PSS...God I keep thinking I should'nt have posted these comments, but there was something I also forgot to add. When I went to work, I worked. I did not once ever make a suggestion to anyone at the company that I was asking for that. I never flirted, I never talked about sex in my conversations, it was directed to me in their conversations, I never did anything there that would even suggest that I deserved any of that except being a female in a male work enviroment. It makes me sad to think that stories that were inside the place, went out into the town, and they hurt. If they were true I could handle it better, but all I do is walk with my head up and try to ignore. I have an article written called " becareful little tongue what you say" I think I had mentioned some of this in there, but I may have deleted it out, I can't remember, anyway I don't think that there will be any PSSS's
 
JUST REMEMBER please stand up for yourself no matter how gut wrenching....you can even email me if you need to to talk.
 
Thank you for writing this by the way, It sure hits home and I am sure it hits home for a lot of women and men.
» left by Lisa Shepard 3 years 10 days ago.
4 fans.
Kathy, we are not the only ones.  There's too many women (and men also) that just stay quiet.  Even if they have evidence.  You may have had more evidence they I may have.  It doesn't matter if the company is small or large from my story or yours.  The thing is, sexual harassment doesn't just touch the victim, but it also touches who the victim touches (relationships, family, etc.).  I know you know what I am talking about.  The incident in my story wasn't the first time.  The first time for me was when I was 18-19, very niave country girl.  IN a place where I had no family or friends and I was singled out because of this.  Just like you, I like to forget about it, but events or stories bring back the unwanted memories.  I'd be happy to email you and the same to you, you can email me as well.  I have to admit, I believe women are stronger than men, maybe not physically, but mentally.  We put up with more "things in our life".  Strength as in muscles weakens as we get older, strength as in mentally, stays stronger (unless dementia or alzheimers is in the family genes).  This is a place to vent as well as write a good story.  Keep writing as many have told me!  I have so many more stories/articles that I have.  Sometimes I just have trouble putting the pieces in the right order.  But when I do, I submit to Searchwarp.  Thank you again.
» left by Kathy Somers 3 years 10 days ago.
38 fans.
Hi again, thanks for responding to my article, I got a little worried at first thinking I shouldn't have wrote my comment and that it may have ruined your artice for putting my comment in here. 
Also the same here, when I was 19 I worked in a male enviroment and something happened also.  Actually I will tell you here, (I always had jobs as labourer, equipment operator etc, I was never one to be a secretary or do office work, I needed to move....anyway)
I was working outside, loading trucks.  I had about 6 men working with me.  One was about 17, the smartass.  When he came up behing me he pulled my gym pants down right infront of everyone.  I near lost it.  This was the second time.  The first time he did it infront on only one old man, and I warned him never to do that again or else.  But he did it again, thinking he was being funny.  I did report it the second time, and the boss found him hiding in the lunch room down behind a couch.  Mind you he was let go.  But ... that never really eased my feelings or made me feel any better.

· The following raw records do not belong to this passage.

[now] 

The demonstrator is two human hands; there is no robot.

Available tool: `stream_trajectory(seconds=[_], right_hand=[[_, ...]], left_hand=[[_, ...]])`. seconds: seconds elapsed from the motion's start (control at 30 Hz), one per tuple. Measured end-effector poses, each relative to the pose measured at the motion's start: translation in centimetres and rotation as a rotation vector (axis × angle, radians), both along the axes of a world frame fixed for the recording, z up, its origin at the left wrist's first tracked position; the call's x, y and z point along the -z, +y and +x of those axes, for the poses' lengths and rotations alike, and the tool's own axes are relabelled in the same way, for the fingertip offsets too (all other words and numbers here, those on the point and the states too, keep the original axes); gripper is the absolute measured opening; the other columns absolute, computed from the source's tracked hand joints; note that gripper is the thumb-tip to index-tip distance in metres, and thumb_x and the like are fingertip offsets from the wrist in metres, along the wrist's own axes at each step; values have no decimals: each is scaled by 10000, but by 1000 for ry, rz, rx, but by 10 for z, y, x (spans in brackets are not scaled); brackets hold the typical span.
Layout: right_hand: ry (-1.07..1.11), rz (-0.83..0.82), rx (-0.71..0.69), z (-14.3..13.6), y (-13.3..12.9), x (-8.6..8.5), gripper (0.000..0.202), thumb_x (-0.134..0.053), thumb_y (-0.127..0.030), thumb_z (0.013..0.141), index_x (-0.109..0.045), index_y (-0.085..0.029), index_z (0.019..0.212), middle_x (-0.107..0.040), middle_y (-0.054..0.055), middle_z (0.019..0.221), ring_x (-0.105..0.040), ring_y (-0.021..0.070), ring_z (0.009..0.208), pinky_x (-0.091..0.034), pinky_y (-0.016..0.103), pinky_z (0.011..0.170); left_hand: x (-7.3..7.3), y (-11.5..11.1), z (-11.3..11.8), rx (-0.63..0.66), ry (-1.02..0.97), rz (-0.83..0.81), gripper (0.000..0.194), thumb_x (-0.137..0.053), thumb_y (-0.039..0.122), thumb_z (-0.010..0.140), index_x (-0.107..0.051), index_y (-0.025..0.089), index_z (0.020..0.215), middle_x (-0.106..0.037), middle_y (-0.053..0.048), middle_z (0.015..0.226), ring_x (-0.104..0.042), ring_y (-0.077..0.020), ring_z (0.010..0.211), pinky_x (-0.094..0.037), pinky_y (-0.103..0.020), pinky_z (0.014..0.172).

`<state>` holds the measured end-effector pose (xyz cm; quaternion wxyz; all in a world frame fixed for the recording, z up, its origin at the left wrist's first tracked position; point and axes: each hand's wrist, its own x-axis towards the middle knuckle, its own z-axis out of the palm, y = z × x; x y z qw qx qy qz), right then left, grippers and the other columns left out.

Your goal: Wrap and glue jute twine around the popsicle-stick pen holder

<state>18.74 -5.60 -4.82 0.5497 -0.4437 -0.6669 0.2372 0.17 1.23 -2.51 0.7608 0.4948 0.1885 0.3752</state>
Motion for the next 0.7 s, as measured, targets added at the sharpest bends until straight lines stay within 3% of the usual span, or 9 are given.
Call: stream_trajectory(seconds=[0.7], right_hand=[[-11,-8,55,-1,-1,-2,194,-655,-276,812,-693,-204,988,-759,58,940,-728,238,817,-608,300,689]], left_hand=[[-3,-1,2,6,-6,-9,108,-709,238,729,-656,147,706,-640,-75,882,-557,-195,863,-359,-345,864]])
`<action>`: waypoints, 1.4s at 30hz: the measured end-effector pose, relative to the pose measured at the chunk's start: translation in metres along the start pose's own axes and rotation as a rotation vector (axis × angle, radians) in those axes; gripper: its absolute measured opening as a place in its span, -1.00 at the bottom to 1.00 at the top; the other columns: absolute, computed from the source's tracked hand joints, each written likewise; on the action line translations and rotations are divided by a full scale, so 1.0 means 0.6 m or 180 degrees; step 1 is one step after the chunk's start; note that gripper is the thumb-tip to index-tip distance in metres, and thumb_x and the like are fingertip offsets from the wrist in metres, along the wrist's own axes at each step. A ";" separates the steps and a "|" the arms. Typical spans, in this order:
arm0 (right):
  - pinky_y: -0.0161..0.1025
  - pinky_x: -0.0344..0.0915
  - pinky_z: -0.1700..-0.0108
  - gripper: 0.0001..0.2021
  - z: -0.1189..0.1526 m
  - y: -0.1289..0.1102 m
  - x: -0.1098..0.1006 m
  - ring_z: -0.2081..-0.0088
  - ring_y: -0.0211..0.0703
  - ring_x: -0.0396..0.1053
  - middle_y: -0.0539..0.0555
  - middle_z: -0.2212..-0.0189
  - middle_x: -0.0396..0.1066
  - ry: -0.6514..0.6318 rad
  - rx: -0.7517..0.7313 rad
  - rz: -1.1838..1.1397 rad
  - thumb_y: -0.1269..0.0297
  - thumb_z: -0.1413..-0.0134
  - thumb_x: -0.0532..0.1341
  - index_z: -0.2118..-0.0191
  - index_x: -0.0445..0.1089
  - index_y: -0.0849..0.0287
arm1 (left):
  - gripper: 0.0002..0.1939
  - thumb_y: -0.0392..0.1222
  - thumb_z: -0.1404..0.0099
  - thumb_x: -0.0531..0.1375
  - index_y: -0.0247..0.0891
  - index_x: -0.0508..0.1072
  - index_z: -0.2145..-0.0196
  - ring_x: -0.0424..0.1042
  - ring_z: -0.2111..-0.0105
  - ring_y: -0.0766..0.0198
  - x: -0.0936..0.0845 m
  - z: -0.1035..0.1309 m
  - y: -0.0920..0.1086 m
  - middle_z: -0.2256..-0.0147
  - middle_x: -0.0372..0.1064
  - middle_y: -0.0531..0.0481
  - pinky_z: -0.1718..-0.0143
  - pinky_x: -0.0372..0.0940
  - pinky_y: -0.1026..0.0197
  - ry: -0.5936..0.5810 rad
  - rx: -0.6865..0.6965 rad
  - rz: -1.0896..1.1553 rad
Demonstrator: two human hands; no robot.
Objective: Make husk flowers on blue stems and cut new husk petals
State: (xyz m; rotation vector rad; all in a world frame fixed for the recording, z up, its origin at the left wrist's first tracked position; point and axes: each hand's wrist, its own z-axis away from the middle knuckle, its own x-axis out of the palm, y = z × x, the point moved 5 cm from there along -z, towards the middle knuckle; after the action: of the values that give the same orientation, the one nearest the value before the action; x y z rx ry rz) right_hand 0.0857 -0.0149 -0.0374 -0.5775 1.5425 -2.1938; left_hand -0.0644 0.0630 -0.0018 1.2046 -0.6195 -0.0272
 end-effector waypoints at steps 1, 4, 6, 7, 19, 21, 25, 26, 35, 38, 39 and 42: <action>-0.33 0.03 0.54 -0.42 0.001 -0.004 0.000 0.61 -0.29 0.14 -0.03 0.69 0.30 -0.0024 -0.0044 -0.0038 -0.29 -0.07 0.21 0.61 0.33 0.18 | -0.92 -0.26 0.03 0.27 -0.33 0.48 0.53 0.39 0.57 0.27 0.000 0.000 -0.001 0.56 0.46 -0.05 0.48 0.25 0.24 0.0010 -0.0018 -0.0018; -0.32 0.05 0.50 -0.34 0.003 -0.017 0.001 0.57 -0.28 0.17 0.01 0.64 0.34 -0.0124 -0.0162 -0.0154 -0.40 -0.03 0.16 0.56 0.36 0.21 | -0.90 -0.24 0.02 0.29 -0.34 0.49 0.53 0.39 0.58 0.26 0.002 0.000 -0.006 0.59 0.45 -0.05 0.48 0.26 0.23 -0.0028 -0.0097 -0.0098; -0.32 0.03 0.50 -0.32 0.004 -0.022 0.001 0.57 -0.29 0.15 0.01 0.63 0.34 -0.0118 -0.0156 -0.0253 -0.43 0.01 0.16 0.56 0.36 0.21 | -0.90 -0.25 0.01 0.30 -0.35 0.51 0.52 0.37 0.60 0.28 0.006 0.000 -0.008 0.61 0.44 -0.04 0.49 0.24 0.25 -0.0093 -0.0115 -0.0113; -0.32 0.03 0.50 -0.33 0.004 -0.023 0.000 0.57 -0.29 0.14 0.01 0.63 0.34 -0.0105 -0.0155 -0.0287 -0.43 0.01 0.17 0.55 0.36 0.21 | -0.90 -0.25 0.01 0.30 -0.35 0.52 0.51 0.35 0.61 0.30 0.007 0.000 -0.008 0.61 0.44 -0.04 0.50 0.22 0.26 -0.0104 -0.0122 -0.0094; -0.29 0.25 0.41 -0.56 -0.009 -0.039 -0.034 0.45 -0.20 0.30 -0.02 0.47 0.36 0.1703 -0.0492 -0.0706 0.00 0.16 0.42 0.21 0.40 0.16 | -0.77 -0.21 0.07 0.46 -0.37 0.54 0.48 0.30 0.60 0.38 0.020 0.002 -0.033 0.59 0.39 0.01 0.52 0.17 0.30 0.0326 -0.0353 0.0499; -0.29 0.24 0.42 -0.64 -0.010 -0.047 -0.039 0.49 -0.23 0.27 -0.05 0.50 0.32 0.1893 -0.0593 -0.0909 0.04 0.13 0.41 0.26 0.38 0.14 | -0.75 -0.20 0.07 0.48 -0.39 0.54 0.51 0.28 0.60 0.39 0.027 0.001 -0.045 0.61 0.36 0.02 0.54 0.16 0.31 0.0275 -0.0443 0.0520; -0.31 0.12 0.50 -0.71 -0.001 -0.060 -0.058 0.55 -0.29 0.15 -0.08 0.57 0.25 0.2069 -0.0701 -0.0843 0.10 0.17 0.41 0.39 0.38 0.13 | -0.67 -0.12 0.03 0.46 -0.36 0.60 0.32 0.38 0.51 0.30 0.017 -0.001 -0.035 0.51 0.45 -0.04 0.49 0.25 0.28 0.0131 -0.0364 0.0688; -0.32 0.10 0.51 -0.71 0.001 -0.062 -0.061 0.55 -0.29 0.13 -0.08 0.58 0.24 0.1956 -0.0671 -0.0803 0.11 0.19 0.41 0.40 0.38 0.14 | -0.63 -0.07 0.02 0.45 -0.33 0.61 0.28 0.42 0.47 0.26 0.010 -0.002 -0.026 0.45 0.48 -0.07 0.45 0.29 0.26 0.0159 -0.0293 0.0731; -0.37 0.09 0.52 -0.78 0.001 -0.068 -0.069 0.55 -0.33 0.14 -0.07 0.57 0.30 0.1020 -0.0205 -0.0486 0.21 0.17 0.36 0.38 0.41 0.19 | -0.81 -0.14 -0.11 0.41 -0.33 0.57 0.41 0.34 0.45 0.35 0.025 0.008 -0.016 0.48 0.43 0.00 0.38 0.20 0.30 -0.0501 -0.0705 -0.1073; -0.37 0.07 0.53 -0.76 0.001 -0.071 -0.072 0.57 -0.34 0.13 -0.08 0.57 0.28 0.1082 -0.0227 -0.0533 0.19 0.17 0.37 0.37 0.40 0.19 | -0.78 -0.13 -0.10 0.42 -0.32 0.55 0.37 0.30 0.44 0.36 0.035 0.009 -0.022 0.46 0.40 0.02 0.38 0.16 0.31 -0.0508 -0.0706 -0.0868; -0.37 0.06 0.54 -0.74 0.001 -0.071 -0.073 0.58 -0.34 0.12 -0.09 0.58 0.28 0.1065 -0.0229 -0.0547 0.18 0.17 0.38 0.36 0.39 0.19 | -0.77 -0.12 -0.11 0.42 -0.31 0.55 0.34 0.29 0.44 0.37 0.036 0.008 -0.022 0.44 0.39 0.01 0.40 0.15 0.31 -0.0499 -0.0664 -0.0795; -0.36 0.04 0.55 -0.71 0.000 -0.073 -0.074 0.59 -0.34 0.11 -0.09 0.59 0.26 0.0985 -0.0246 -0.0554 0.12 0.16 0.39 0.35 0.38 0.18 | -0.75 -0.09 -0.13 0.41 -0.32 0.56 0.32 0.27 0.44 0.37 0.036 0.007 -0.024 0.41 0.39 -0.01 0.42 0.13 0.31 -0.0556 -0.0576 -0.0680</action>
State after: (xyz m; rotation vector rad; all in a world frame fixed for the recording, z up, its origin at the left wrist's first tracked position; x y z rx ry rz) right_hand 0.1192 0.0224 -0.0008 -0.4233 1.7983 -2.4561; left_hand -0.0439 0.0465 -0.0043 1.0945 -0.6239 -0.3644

But  your right, it never goes away from your memory, and it makes me  loose my trust in people, especially men.  I just couldn't imagine doing something to someone.
Harrassement in the workplace can be more than sexual as well, well you know that already.  A man that I worked with, a nice person that let things bother him alot.  The other men picked on him so bad, thinking it was funny, I didn't, but they did.  This man went home with bad nerves for a long time.  I felt so bad for him.  People can be really mean sometimes.  I find if people know something is bothering you they will pick and pick until something bad happens.  I hope that the people that do, do the picking feel bad about hurting someone else, but most of them probably don't because they don't know any better. 
I will email you someday soon and have a talk...until then take care and try to forgive I guess is the best advice I can give, I prayed about it before and said, I forgive.  It made me feel better for sure, but I don't forget.  Guess that is how we learn not to get into a situation again, or know how to stand up for ourselves the next time.  And I learned that !!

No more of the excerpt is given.